=== Goal of the exercise ===
Look through the material below. Return exactly the lines from the one with "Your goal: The" through the one with "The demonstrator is", both included.

▼

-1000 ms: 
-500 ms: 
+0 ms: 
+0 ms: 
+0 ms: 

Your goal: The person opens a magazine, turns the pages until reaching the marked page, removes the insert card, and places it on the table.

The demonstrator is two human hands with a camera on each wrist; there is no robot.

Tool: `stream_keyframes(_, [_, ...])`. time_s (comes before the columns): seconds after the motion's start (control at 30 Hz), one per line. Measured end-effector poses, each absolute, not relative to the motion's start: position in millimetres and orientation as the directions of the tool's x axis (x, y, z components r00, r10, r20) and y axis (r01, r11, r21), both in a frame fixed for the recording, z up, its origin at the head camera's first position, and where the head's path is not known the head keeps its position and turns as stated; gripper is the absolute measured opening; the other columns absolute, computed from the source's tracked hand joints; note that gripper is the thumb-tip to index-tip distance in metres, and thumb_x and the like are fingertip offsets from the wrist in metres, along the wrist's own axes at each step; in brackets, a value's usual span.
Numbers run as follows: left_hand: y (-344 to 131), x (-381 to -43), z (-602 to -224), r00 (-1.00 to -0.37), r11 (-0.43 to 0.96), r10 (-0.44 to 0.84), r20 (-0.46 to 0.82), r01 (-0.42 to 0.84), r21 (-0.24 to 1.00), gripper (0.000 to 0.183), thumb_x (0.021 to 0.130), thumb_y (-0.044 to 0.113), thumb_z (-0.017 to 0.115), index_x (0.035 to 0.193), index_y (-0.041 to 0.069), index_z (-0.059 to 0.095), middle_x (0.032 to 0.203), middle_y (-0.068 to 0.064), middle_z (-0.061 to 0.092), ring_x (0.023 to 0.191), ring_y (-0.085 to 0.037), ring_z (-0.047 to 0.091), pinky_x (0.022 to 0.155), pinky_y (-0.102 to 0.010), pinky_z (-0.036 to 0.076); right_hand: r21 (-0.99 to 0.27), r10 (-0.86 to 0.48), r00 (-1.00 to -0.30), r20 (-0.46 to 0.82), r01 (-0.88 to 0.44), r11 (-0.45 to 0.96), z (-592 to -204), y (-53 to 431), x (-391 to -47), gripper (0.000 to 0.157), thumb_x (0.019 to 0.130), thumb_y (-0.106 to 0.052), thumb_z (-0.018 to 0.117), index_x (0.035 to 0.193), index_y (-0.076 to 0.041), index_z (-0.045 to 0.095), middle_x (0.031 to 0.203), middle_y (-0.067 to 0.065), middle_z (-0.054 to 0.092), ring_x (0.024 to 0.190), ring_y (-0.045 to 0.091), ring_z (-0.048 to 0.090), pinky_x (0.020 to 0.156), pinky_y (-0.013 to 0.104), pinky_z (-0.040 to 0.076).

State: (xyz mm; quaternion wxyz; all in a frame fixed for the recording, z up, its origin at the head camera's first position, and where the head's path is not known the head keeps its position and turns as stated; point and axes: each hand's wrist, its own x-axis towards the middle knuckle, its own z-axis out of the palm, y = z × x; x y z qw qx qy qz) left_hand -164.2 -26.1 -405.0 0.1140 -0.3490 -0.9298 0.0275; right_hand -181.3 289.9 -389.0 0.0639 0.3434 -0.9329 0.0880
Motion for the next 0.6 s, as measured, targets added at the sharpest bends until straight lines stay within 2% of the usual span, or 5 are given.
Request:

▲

=== Response ===
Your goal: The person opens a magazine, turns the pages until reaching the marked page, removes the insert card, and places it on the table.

The demonstrator is two human hands with a camera on each wrist; there is no robot.

The work on this exercise has been completed.